The FCC in the US has announced its proposal to impose a fine of $US37.5 ($52) million on a company accused of making robocalls and hiding the calls’ origin behind the real phone numbers of consumers. The agency is attempting to show that it’s cracking down on the out of control robocall industry, but critics say it’s too little, too late.
On Wednesday, the FCC said that it was alerted by a whistleblower about the robocall practices of an Arizona-based company called Affordable Enterprises. According to the announcement, the company “made more than 2.3 million maliciously-spoofed telemarketing calls to Arizonans during a 14-month span starting in 2016 to sell home improvement and remodelling services.”
Spoofing is the term for using various techniques to display a different phone number on a robocall target’s caller-ID than the number that’s actually being used by the caller. What makes the Affordable Enterprises case different is that it’s accused of intentionally using phone numbers that belong to consumers. This makes it hard to file a complaint against the company and leads to confused Americans fielding angry phone calls out of the blue.
The press release cites one innocent woman in Arizona who averaged more than five calls on her mobile phone each day from people demanding that she stop calling them. “This is the Commission’s first major enforcement action against a company that apparently commandeered consumers’ phone numbers,” the FCC said.
Earlier this month, First Orion, which provides caller-ID and call-blocking services, published a study that found telemarketing spam had increased from 3.7 per cent of calls made in 2017 to 29 per cent in 2018. That number is expected to rise to 45 per cent next year, according to the company.
Not only sowa this annoyance that makes people never want to answer their phones, but these operations are often running fraudulent schemes designed to trick consumers into giving up personal information.
For example, if you receive a phone call saying that there’s been unusual activity on your bank account and the number displayed on your caller ID matches the number on the back of your debit card, you’re far more likely to trust the caller.

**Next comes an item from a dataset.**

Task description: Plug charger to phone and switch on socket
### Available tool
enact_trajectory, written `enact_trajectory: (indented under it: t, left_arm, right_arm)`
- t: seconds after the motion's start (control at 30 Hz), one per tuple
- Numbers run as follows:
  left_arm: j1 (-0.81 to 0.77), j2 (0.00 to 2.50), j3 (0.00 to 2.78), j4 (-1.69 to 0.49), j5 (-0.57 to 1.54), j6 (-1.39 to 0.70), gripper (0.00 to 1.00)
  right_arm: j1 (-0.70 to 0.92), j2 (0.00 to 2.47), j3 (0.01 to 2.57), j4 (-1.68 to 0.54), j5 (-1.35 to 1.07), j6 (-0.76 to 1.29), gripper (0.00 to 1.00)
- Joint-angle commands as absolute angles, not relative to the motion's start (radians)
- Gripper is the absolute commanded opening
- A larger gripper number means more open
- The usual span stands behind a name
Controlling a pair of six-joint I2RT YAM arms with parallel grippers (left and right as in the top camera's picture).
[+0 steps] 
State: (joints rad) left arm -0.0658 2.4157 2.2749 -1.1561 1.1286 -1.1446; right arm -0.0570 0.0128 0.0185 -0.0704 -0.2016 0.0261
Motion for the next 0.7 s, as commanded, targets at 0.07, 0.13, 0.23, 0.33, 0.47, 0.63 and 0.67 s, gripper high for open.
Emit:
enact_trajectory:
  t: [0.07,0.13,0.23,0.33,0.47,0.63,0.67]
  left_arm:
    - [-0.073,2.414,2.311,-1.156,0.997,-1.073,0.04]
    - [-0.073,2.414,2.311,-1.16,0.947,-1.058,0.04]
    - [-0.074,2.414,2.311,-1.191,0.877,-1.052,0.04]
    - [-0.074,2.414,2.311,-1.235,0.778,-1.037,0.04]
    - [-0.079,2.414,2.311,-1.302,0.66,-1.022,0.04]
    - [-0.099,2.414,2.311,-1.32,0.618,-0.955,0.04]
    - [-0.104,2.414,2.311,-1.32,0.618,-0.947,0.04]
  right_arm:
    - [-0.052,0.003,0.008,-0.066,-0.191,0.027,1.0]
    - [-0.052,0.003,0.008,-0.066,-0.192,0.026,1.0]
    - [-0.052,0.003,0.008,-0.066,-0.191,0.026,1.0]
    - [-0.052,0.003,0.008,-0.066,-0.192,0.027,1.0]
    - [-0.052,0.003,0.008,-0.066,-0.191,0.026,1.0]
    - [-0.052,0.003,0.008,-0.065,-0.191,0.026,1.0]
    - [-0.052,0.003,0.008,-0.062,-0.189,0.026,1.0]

Spoofing isn’t always illegal, but when it’s done with “the intent to defraud, cause harm or wrongly obtain anything of value,” it can carry the penalty of a fine of up to $US10,000 ($13,828) for each violation under the Truth in Caller ID Act. In the case of Affordable Enterprises, the $US37.5 ($52) million fine is just a proposal that comes with a notification to the company of how they’re believed to have violated the law. More formal legal proceedings or a settlement could follow.
On the same day that this first-of-its-kind notice was released, the FCC also said that it will impose an $US82 ($113) million fine on a telemarketer named Mr. Philip Roesel. He’s accused of operating companies that made over 21 million robocalls to market health insurance. In that case, generic spoofing to mask a number, rather than using known consumer phone numbers, was said to be employed. Roesel has disputed the charges.
In a statement accompanying the announcement, FCC Chairman Ajit Pai bragged that under his leadership the FCC has “voted on measures to fight the scourge of unlawful robocalls” at almost half of its meetings.
Pai is widely perceived to be far more friendly to big business and telecoms than his predecessor under President Obama. The simultaneous increase of robocall volume and efforts to lobby the Trump administration for more friendly treatment of the practice gives Pai plenty of motivation to make a flashy example of some bad actors.
Pai’s colleague at the FCC, Commissioner Jessica Rosenworcel, wasn’t impressed by Wednesday’s announcements. “It’s great that this agency is issuing a forfeiture order and notice of apparent liability today,” she wrote in an accompanying statement. But she argued that these individual actions are akin to “trying to empty the ocean with a teaspoon.”
She called for a renewal of the Robocall Strike Force that released a plan for targeting robocallers in 2016 that left many observers unsatisfied. She also said the agency should move forward with policy implementing the STIR/SHAKEN authentication technology that’s been proven to reduce the volume of robocalls.
Rosenworcel also condemned the FCC’s relentless promotion of “industry-led” efforts to solve the problem. “I like hope,” she wrote. “But hope alone is not going to fix this problem.”